Exercise directions → The reply should return the data in full, exactly as written.

Given data →
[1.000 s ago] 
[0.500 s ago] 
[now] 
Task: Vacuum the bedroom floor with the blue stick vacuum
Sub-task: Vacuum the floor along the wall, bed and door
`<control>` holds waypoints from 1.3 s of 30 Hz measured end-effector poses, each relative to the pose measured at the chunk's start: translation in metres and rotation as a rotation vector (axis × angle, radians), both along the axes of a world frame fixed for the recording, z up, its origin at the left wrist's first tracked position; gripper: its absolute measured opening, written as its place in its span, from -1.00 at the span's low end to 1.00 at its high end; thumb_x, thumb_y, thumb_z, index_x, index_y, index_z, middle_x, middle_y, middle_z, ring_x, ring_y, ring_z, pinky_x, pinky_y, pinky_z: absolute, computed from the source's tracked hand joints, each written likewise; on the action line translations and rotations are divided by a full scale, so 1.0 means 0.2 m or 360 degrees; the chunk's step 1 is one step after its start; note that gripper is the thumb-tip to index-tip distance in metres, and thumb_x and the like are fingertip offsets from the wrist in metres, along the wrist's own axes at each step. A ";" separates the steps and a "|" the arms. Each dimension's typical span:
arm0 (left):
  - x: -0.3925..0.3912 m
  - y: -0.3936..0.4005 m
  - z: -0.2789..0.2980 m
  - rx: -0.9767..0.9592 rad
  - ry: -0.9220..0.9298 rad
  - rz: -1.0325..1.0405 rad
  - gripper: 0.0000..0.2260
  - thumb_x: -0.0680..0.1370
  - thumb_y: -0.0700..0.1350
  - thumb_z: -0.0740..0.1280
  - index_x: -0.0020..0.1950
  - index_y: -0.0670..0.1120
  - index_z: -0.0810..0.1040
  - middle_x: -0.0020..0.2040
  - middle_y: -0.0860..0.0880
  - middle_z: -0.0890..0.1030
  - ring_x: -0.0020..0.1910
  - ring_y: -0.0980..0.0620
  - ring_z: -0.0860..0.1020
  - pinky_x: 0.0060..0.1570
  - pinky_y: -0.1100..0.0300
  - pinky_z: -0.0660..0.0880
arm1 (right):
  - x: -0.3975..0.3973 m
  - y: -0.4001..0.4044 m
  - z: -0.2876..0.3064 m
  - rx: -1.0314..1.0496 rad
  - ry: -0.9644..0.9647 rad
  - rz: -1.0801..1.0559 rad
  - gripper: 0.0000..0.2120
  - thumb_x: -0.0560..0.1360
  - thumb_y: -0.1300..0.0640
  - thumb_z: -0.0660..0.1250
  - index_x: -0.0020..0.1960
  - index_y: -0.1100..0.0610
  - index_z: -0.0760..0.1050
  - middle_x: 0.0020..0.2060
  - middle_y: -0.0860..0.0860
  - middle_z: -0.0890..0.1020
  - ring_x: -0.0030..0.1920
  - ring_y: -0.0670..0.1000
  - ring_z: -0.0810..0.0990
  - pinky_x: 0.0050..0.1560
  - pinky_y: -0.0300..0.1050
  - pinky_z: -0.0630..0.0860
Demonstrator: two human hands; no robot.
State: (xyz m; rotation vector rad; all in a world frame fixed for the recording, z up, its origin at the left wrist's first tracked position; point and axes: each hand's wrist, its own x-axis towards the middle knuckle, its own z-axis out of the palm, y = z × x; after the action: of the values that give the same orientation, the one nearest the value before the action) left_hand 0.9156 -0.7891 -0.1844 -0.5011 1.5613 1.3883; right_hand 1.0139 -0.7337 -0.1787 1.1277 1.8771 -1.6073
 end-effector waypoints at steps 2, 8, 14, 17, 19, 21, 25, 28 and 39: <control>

Output for this task →
[1.000 s ago] 
[0.500 s ago] 
[now] 
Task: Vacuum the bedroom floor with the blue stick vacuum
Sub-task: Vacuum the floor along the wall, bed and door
`<control>` holds waypoints from 1.3 s of 30 Hz measured end-effector poses, each relative to the pose measured at the chunk's start: translation in metres and rotation as a rotation vector (axis × angle, radians), both along the axes of a world frame fixed for the recording, z up, its origin at the left wrist's first tracked position; gripper: its absolute measured opening, written as its place in its span, from -1.00 at the span's low end to 1.00 at its high end; thumb_x, thumb_y, thumb_z, index_x, index_y, index_z, middle_x, middle_y, middle_z, ring_x, ring_y, ring_z, pinky_x, pinky_y, pinky_z: absolute, computed from the source's tracked hand joints, each written likewise; on the action line translations and rotations are divided by a full scale, so 1.0 means 0.2 m or 360 degrees; the chunk's step 1 is one step after its start; note that gripper is the thumb-tip to index-tip distance in metres, and thumb_x and the like are fingertip offsets from the wrist in metres, along the wrist's own axes at each step. A ";" separates the steps and a "|" the arms. Each dimension's typical span:
arm0 (left):
  - x: -0.3925..0.3912 m
  - y: -0.3936..0.4005 m
  - z: -0.2789..0.2980 m
  - rx: -0.9767..0.9592 rad
  - ry: -0.9220..0.9298 rad
  - rz: -1.0325..1.0405 rad
  - gripper: 0.0000..0.2260
  - thumb_x: -0.0680..0.1370
  - thumb_y: -0.0700..0.1350
  - thumb_z: -0.0740..0.1280
  - index_x: -0.0020..0.1950
  - index_y: -0.0670..0.1120
  - index_z: -0.0810..0.1040
  - middle_x: -0.0020..0.2040
  - middle_y: -0.0860..0.0880
  - middle_z: -0.0890..0.1030
  - ring_x: -0.0020..0.1910
  - ring_y: -0.0980..0.0620
  - ring_z: -0.0860..0.1020
  - pinky_x: 0.0060..0.1570
  - pinky_y: -0.1100..0.0300
  - pinky_z: -0.0660..0.0880
arm1 (right):
  - x: -0.3975..0.3973 m
  - y: -0.4001..0.4044 m
  - z: -0.2876..0.3064 m
  - rx: -1.0314..1.0496 rad
  - ry: -0.9644..0.9647 rad
  - rz: -1.0801..1.0559 rad
  - gripper: 0.0000..0.2120
  - thumb_x: -0.0560..0.1360
  - thumb_y: -0.1300..0.0640
  - thumb_z: -0.0660..0.1250
  - index_x: -0.0020..0.1960
  - index_y: -0.1100..0.0610
  - index_z: -0.0760..0.1050
  - middle_x: 0.0020..0.2060
  - middle_y: -0.0860..0.0860
  - middle_z: -0.0890..0.1020
  - ring_x: -0.0030..0.1920
  - ring_y: -0.0670..0.1000
  - ring_z: -0.0810..0.0990
  - pinky_x: 0.0050..0.1560
  - pinky_y: -0.0300..0.1050
  - pinky_z: -0.0630..0.0860
Demonstrator: two human hands; no robot.
State: (xyz m; rotation vector rad; all in a world frame fixed for the recording, z up, its origin at the left wrist's first tracked position; point and axes: each hand's wrist, its own x-axis towards the middle knuckle, its own z-axis out of the palm, y = z × x; after the action: of the values that give the same orientation, the one nearest the value before the action) left_hand 0.9156 -0.7891 -0.1844 -0.5011 1.5613 1.3883; right_hand 1.0139 -0.7337 -0.1787 1.1277 1.8771 -1.6073
 end-effector waypoints at steps 2, 8, 14, 17, 19, 21, 25, 28 and 39: <control>

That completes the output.